There are dietary proteins which are not digested in the gut lumen, remain intact and consequently contact the epithelium and interact with the mucosal immune system in various manners. These dietary antigens are taken up by different cells of the gastrointestinal tract, including dendritic cells, microfold cells (M-cells) and epithelial cells which process and present the antigens to the gut-associated lymphatic tissue (GALT), mainly to primed T-cells. Low doses of antigen favour tolerance by Tregs activation. The activation of Tregs suppresses immune responses through the production of soluble or cell-surface associated down-regulatory tolerogenic cytokines such as Interleukin-10 (IL-10) and Transforming Growth Factor-β (TGF-β). Antigen-specific Tregs migrate to lymphoid organs, where they inhibit the generation of effector cells as well as to target organs where they release their down-regulatory cytokines.44,45 High doses of antigen favour lymphocyte anergy or clonal deletion-driven tolerance and apoptotic T-cells release TGF-β.46,47 Actually, TGF-β is a tolerogenic molecule of great significance.
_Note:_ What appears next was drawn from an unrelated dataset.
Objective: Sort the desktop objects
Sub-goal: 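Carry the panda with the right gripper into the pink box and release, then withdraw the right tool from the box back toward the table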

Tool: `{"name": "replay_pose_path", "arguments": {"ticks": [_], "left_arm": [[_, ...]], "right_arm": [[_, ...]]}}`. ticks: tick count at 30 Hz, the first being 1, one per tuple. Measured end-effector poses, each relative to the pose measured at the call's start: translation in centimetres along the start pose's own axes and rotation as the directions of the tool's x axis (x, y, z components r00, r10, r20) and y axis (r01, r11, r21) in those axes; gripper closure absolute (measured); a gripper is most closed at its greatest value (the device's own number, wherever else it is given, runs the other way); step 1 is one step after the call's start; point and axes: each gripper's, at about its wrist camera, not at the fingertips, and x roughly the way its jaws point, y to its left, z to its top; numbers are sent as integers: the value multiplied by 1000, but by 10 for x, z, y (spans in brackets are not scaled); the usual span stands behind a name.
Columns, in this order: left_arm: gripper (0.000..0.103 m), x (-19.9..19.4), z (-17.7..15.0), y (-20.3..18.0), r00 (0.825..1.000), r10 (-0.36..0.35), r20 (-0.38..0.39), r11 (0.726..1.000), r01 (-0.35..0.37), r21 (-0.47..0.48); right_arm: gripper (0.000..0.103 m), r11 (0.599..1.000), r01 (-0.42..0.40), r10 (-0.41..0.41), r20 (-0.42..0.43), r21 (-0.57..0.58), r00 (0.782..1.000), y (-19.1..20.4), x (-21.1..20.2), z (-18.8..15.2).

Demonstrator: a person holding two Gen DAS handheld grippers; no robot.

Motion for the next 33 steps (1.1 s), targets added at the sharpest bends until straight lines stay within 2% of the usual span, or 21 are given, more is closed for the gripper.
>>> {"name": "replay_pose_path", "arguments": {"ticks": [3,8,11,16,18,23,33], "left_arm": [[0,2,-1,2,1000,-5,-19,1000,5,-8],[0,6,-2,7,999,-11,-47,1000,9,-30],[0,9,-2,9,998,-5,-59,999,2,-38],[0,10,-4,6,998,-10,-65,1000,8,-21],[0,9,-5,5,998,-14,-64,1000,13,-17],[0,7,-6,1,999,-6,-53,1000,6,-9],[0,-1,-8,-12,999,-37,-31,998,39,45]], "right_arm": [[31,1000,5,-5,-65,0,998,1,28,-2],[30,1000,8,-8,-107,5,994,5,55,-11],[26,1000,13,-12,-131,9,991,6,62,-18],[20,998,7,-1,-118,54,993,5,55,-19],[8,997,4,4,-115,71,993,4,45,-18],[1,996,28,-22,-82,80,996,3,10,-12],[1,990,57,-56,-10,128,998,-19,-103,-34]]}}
Besides being produced by T cells and other immune cells such as macrophages, it is found in high amounts in breast milk. Experiments in a mouse model have shown that the induction of tolerance upon antigen transfer through breast milk required the presence of TGF-β in maternal milk.48 Current data suggest that defect in Tregs activity may have a central role in the development of food allergy and increases in Tregs have been associated with food allergy outgrown.49

Genetic susceptibility

In murine models of oral tolerance induction, genetics can contribute to the development of food allergy. In various strains of mice, food allergy is linked with a Th2-dominant response, whereas Th1-dominant response is linked to tolerance.50 There may even be a role for genetics in determining the development of allergy to a particular food.51

Nature of the antigen and route of exposure

The form of the antigen is also crucial to its ability to induce tolerance. Soluble antigens are more tolerogenic than particulate antigens.52 Many particulate antigens are degraded into soluble ones by the process of digestion.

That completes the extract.